**** DATASET CONTENT

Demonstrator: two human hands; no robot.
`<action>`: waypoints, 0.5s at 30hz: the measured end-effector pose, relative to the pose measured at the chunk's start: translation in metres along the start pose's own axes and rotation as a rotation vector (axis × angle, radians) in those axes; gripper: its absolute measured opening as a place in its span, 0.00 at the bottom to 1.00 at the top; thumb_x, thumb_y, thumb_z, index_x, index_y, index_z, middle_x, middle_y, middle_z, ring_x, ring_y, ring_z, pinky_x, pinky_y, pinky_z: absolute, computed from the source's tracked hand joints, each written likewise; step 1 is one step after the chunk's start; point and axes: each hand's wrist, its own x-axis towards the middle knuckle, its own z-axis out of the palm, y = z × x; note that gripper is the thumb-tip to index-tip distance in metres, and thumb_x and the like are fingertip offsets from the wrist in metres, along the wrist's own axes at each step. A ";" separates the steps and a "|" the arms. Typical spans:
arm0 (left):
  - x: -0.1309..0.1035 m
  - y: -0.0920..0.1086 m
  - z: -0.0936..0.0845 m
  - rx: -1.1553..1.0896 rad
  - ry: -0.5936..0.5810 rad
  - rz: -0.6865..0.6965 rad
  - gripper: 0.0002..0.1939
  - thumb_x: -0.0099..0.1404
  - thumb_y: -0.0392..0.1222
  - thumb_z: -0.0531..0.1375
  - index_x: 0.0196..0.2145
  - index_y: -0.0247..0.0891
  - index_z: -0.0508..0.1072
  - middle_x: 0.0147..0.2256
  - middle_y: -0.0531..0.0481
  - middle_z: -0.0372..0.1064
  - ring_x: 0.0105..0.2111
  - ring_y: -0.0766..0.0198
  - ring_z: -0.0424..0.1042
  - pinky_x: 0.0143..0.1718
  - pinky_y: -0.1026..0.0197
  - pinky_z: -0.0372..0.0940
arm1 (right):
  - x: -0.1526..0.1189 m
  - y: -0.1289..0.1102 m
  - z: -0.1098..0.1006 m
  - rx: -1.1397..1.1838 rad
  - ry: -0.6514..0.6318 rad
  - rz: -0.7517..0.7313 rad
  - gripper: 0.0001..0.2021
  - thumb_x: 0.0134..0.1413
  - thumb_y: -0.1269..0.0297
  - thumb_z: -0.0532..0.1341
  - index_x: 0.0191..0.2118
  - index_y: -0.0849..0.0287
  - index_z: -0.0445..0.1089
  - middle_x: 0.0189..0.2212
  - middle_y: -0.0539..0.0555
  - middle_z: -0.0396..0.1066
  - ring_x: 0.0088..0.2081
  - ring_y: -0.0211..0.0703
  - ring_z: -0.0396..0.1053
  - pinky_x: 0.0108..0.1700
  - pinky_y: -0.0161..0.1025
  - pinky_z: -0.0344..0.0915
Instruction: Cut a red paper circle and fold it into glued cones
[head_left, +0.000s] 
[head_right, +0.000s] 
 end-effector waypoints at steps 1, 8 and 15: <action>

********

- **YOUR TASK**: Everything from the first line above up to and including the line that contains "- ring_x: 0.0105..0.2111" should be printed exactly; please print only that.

- **RESPONSE AREA**:
Demonstrator: two human hands; no robot.
`<action>`: waypoints, 0.5s at 30hz: the measured end-effector pose, relative to the pose measured at the chunk's start: translation in metres along the start pose's own axes and rotation as a rotation vector (axis × angle, radians) in those axes; gripper: its absolute measured opening as a place in its span, 0.00 at the bottom to 1.00 at the top; thumb_x, thumb_y, thumb_z, index_x, index_y, index_z, middle_x, middle_y, middle_z, ring_x, ring_y, ring_z, pinky_x, pinky_y, pinky_z: absolute, computed from the source's tracked hand joints, each written likewise; step 1 is one step after the chunk's start; point and axes: each hand's wrist, its own x-axis towards the middle knuckle, its own z-axis out of the palm, y = z × x; note that gripper is the thumb-tip to index-tip distance in metres, and thumb_x and the like are fingertip offsets from the wrist in metres, along the wrist's own axes at each step. A ";" separates the steps and a "|" the arms. Typical spans:
arm0 (left):
  - x: -0.1309..0.1035 m
  - y: -0.0920..0.1086 m
  - z: -0.0936..0.0845 m
  - rx: -1.1553..1.0896 rad
  - ry: -0.5936..0.5810 rad
  - rz: -0.6865..0.6965 rad
  - gripper: 0.0002..0.1939
  - thumb_x: -0.0099..0.1404
  - thumb_y: -0.0392..0.1222
  - thumb_z: -0.0531..0.1375
  - index_x: 0.0196..0.2145
  - index_y: -0.0247..0.0891
  - index_z: -0.0508..0.1072
  - middle_x: 0.0147..0.2256
  - middle_y: -0.0531..0.0481
  - middle_z: -0.0372..0.1064
  - ring_x: 0.0105..0.2111

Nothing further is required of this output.